|Topic Review (Newest First)|
|05-10-2011 01:30 PM|
My panel is mounted in the cabin so not so much corrosion problem. My wiring harness (and connections) are not in good shape either, but I know what to wiggle to get it to work (repair is on the list). It would be good to use some anti-corrosion spray on everything (make sure it will not damage rubber) including in the wiring harness plugs and splice plugs.
|05-10-2011 12:50 PM|
Thanks for the tips, Casey. I finally got all of the pieces separated from the old panel, and yesterday found I could order the black plastic panel itself, plus the wiring harness with plugs to fit the various units in the panel, plus a new tach, from Torrensen. They were extremely helpful in sorting out what was available (harness is coming from Georgia, via Michigan). The plastic piece was broken by the rust expanding around the body of the tach - that caused the thin corner that surrounds the tach to break into a separate piece that I could have glued back, but for $28 got a new one. The tach itself has actual rust holes through the body - suprising that it still seems to work fine, but certainly not a sealed unit any more.

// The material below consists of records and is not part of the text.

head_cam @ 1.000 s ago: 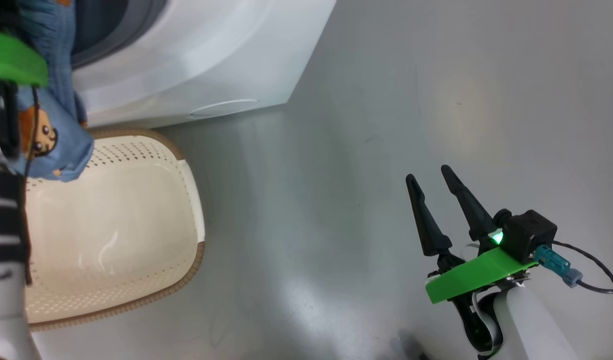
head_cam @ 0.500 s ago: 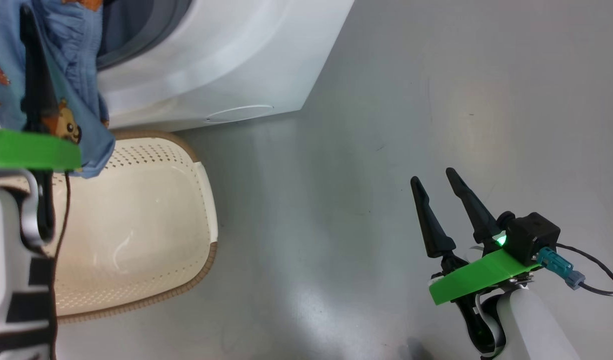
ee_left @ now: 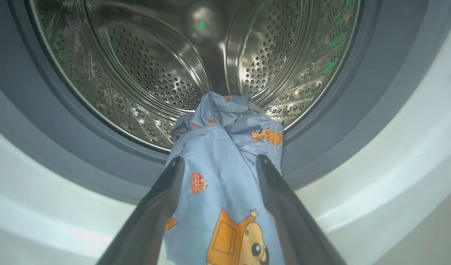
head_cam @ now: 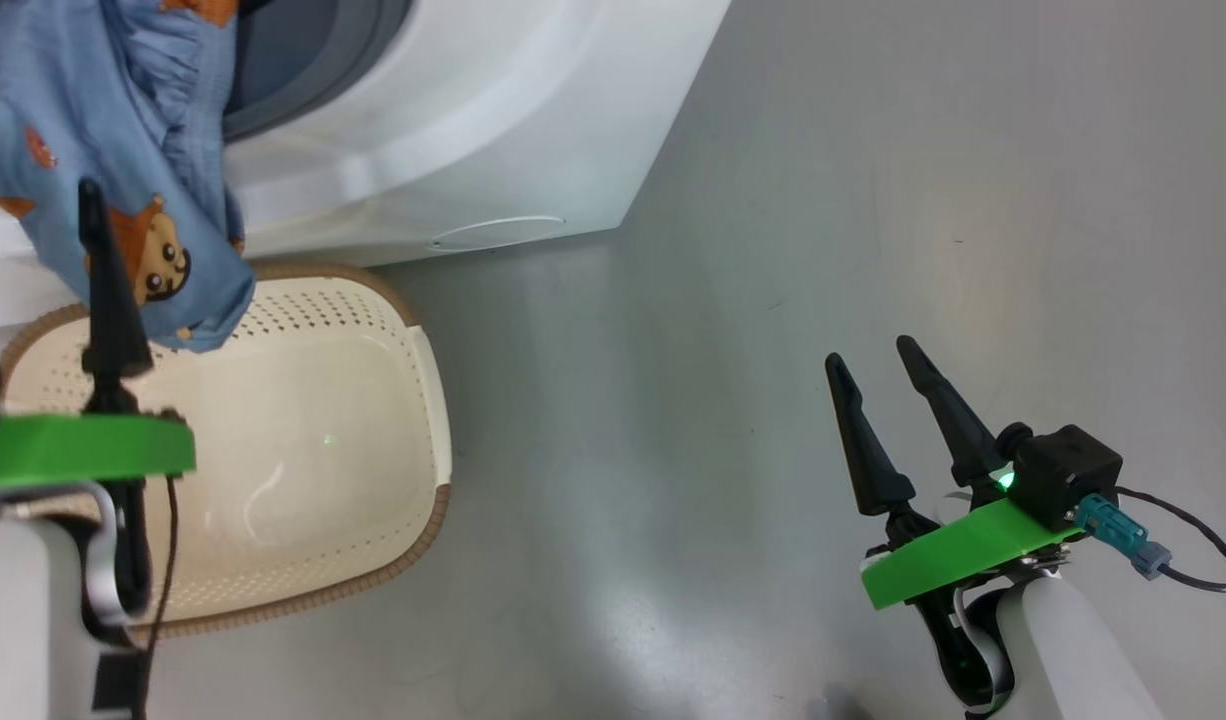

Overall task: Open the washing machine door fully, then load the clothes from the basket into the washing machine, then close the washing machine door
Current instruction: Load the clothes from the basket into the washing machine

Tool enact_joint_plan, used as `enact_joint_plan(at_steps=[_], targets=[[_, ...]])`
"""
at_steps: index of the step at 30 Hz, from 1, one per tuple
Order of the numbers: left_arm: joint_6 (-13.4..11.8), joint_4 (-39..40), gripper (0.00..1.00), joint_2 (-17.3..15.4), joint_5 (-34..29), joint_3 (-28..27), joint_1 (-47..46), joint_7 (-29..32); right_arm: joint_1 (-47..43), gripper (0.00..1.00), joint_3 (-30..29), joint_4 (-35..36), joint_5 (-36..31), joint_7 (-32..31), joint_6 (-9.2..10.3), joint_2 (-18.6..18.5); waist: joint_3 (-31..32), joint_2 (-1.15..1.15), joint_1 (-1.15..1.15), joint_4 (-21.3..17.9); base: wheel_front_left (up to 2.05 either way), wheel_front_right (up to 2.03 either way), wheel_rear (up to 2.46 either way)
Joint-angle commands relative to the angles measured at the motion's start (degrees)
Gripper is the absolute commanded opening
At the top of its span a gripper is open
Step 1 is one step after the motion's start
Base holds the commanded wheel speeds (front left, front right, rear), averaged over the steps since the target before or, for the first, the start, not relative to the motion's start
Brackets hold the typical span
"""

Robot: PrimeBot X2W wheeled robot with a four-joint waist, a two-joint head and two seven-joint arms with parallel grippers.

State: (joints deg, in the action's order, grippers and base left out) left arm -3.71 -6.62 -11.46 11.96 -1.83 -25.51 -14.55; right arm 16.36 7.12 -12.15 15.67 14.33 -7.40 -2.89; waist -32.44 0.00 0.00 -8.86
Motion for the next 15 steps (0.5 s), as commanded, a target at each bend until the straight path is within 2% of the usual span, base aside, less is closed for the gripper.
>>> enact_joint_plan(at_steps=[1, 15], targets=[[-0.48, 1.99, 1.00, -1.34, 0.29, -2.04, 1.47, 0.05, -1.51, 1.00, 1.11, 1.03, -0.64, 0.67, -0.09, 0.02, 0.07, 0.00, 0.00, 0.16, 0.00, 0.00, 0.00], [-1.45, 4.10, 1.00, 1.06, 1.27, -2.40, 10.67, -0.33, -1.53, 1.00, -0.13, 1.49, -1.66, 0.67, -0.09, 0.02, 0.76, 0.00, 0.00, 1.56, 0.00, 0.00, 0.00]])
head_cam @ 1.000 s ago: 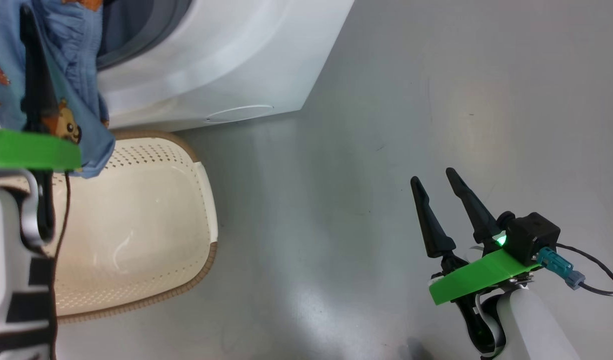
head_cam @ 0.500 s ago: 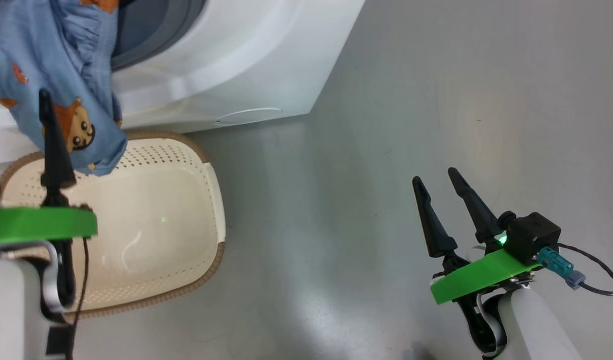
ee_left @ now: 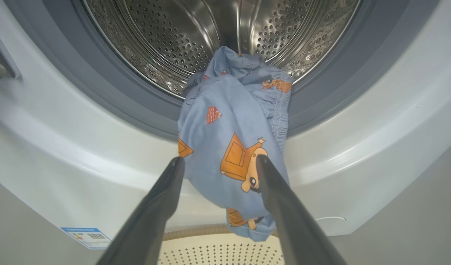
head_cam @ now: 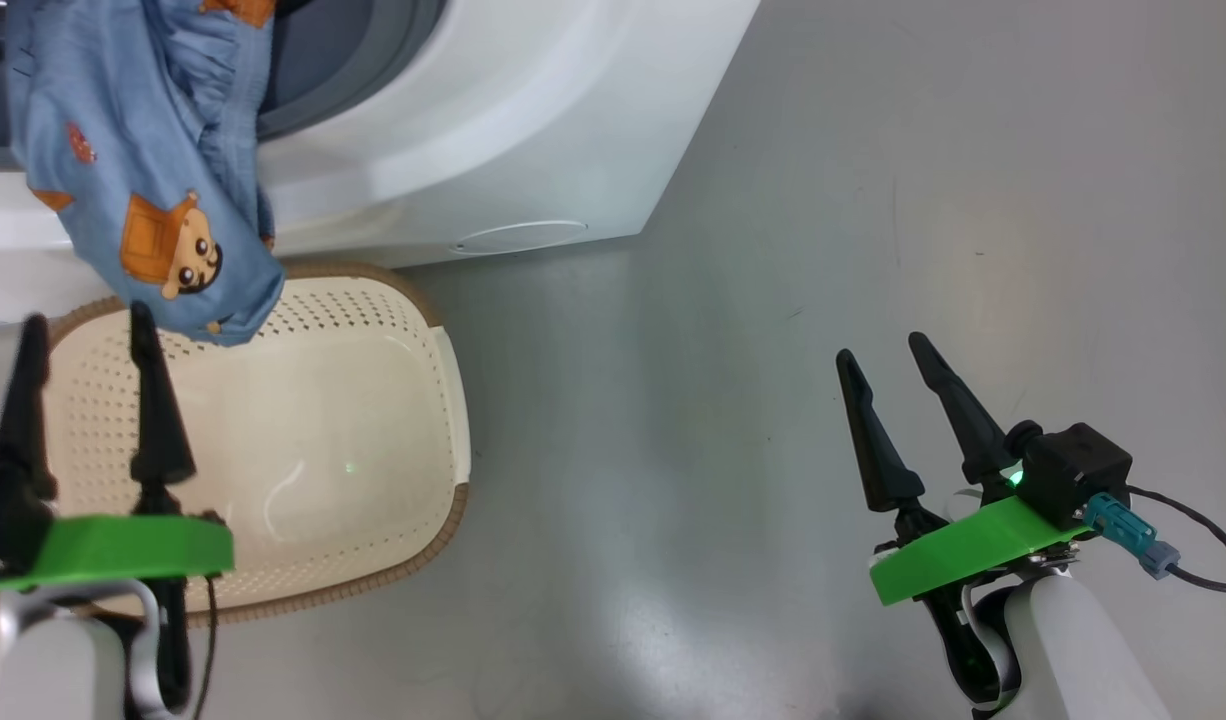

The tach body, and the hold downs for the tach and for the buzzer, are made of very rust prone cheap metals, while the rest of the parts seem to have weathered the water pretty well (ignition switch, buzzer, switches and lights). Some of the pins inside the wiring harness plugs are also well corroded, one broken off as I separated the halves of the plugs, but again, everythhing was still working until I opened it up, although clearly marginal as far as reliability in tough going.
For others with engine panels mounted in the cockpit, I would suggest a quick check of the seal where the panel mets the fiberglass. Mine was mounted to a teak panel that was then mounted to the fiberglass, and it leaked where the teak met the fiberglass.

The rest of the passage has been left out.